Problem details >> Only lines holding the word "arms" are wanted. Copy them from the listing below.

Records supplied >>
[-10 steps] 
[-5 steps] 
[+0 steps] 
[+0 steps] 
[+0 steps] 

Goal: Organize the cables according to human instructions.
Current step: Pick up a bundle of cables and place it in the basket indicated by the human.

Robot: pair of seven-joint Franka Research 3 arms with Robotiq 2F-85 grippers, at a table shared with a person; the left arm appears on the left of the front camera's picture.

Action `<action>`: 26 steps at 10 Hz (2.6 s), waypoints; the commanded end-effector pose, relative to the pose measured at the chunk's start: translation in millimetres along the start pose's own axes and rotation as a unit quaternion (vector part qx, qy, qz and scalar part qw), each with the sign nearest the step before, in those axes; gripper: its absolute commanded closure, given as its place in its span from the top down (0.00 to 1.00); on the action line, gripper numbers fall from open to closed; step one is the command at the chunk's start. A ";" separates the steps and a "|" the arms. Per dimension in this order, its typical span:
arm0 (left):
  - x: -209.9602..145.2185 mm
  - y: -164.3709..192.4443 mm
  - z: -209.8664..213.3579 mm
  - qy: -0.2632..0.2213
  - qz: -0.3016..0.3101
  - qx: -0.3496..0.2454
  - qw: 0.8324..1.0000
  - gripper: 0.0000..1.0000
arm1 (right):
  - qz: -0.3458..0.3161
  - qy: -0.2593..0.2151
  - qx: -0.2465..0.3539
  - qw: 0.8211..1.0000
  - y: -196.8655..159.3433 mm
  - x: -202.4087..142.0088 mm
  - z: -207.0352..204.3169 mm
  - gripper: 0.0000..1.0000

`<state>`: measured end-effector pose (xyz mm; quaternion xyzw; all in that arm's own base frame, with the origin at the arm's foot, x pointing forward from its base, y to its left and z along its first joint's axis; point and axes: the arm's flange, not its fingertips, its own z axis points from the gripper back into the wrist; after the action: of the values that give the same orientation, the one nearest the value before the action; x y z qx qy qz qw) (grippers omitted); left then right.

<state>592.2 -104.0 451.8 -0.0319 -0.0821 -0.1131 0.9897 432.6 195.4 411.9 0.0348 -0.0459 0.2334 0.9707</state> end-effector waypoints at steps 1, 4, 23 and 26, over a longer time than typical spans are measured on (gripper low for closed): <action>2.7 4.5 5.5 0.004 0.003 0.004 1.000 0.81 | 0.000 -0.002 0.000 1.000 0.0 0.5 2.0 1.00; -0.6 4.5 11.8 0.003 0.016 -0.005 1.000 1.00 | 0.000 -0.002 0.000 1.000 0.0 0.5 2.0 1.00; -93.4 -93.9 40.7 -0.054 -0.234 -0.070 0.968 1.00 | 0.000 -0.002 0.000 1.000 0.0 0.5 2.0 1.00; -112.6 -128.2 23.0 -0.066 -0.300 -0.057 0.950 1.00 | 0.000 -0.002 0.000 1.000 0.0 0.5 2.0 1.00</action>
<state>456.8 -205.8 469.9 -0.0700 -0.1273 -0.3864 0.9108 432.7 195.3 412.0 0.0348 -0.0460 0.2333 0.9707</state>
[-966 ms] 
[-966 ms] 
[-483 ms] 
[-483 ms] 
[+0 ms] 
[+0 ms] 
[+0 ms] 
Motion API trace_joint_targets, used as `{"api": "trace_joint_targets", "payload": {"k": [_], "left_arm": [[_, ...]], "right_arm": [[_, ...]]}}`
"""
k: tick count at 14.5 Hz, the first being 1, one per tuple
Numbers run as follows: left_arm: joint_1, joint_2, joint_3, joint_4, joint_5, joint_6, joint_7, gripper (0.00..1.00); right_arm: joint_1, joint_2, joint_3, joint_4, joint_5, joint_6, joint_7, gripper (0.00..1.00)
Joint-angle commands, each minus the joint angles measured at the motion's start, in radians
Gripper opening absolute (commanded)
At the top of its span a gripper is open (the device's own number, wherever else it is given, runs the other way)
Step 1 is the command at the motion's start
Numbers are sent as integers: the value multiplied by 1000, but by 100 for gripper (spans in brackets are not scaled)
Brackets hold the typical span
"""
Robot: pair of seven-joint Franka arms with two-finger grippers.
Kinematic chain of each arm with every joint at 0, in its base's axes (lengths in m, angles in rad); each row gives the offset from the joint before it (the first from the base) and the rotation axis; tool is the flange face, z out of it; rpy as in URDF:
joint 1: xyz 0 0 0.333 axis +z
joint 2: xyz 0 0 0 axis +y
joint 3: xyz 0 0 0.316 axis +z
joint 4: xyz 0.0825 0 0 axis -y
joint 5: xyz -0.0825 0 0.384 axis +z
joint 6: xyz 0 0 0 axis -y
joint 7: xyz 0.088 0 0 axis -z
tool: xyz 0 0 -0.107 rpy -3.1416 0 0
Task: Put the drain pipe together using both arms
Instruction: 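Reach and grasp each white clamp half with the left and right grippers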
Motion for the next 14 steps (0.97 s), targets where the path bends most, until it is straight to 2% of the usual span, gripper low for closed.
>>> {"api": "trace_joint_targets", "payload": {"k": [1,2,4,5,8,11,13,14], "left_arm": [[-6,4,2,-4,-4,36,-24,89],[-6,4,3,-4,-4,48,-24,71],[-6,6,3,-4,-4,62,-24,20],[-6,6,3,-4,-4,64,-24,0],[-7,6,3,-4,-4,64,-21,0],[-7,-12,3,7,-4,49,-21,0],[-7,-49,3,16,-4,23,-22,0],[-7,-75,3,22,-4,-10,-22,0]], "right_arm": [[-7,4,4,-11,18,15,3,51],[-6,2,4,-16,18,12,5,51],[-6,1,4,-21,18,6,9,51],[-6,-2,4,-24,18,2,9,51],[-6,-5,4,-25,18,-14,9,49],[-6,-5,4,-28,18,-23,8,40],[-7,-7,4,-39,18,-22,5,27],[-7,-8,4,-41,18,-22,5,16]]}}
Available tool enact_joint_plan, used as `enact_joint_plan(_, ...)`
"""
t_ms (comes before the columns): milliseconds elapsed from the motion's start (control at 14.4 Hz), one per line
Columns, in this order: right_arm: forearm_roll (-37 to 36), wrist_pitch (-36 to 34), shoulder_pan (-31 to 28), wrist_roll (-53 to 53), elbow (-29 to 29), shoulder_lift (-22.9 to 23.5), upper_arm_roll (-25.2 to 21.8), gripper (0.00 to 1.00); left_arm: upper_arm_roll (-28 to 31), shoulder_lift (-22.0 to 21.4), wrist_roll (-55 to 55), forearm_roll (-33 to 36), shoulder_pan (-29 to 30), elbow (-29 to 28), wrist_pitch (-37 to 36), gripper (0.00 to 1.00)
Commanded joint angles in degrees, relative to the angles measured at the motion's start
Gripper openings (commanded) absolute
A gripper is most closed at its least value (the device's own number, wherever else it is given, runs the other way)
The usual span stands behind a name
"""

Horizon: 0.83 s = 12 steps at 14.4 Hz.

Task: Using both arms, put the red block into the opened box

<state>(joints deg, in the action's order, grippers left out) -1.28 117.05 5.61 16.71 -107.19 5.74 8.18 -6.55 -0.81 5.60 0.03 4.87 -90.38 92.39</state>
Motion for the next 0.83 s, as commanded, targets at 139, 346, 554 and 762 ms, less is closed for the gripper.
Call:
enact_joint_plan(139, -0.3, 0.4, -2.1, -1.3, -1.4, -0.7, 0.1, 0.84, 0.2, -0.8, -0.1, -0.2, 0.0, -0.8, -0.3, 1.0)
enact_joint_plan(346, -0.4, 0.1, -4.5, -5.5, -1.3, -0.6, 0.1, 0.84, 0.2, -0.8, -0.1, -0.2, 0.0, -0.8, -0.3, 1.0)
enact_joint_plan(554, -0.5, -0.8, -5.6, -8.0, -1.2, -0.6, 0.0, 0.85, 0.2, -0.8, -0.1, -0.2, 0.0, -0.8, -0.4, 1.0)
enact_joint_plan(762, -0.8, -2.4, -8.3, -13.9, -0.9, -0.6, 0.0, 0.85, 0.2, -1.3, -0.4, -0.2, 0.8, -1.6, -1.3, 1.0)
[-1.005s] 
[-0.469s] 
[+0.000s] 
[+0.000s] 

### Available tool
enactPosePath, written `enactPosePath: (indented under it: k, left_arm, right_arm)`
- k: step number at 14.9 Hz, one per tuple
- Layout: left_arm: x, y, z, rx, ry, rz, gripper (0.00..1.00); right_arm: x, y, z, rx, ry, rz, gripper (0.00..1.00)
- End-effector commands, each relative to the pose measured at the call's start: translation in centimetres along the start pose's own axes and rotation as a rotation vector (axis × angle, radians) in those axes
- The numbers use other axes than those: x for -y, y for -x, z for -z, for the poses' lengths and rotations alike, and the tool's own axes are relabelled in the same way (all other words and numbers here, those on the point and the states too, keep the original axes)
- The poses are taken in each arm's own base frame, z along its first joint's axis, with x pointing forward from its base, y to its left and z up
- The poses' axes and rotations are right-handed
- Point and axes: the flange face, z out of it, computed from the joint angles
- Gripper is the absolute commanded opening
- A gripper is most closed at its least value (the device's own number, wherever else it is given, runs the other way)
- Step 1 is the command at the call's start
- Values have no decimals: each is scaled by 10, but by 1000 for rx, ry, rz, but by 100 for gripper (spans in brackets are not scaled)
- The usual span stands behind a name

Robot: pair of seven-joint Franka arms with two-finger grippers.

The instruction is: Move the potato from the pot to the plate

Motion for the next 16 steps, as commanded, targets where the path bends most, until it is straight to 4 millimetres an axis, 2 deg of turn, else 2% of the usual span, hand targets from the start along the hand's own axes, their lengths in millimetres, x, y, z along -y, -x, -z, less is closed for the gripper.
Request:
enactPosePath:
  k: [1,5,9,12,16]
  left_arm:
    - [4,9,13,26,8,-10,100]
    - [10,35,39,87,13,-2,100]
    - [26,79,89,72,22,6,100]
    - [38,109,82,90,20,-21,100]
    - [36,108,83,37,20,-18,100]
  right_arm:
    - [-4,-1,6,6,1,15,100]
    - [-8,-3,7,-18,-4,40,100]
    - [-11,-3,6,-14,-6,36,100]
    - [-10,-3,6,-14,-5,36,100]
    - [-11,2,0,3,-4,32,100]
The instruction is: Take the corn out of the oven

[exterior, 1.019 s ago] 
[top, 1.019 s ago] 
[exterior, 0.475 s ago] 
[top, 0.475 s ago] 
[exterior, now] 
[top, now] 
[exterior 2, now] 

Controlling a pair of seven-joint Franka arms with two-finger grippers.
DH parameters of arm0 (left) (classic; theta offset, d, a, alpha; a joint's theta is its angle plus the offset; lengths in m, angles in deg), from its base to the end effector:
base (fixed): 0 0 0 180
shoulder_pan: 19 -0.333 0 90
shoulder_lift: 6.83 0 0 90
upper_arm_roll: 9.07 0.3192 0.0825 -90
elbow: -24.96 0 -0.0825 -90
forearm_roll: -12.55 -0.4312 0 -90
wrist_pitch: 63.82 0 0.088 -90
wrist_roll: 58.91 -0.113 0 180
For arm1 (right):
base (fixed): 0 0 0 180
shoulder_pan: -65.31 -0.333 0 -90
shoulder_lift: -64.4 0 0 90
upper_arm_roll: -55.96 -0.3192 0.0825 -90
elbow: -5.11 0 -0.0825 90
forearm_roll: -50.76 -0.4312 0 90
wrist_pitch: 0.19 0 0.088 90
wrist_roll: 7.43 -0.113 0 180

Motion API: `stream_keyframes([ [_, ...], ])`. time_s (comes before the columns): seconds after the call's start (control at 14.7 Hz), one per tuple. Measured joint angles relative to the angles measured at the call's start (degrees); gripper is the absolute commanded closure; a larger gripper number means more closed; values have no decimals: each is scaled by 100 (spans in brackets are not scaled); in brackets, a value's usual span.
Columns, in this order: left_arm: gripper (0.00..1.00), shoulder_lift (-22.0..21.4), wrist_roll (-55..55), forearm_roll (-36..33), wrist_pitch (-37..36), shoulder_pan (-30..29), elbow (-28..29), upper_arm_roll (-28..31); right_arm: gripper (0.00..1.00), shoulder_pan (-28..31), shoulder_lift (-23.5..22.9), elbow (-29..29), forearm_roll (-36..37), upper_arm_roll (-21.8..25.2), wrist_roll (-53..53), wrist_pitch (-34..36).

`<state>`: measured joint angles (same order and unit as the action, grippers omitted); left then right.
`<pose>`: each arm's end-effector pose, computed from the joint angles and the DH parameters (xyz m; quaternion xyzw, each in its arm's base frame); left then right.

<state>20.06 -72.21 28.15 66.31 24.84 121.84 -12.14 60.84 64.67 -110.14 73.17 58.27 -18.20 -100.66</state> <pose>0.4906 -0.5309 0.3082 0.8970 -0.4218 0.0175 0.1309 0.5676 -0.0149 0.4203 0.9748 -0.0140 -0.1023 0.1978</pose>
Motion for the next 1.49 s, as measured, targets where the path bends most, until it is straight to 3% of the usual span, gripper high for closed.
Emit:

Response for this exercise >>
Robot: pair of seven-joint Franka Research 3 arms with Robotiq 2F-85 grippers, at a table shared with a person; the left arm appears on the left of the front camera's picture.
Action `<action>`: 26 steps at 10 Hz (2.6 s), waypoints; the commanded end-effector pose, relative to the pose measured at the chunk's start: translation in millimetres along the start pose's own axes and rotation as a unit quaternion (vector part qx, qy, qz and scalar part qw), each with the sign nearest the step before, in those axes; gripper: its absolute commanded closure, given as its place in its span from the top down (0.00 to 1.00); on the action line, gripper numbers fall from open to closed; step one is the command at the chunk's start. A ";" separates the steps and a "|" the arms. Per dimension in this order, its typical span:
Robot: pair of seven-joint Franka arms with two-finger grippers.
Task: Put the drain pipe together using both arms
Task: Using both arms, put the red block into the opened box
Robot: pair of seven-joint Franka arms with two-finger grippers.
Controlling a pair of seven-joint Franka arms with two-finger grippers.

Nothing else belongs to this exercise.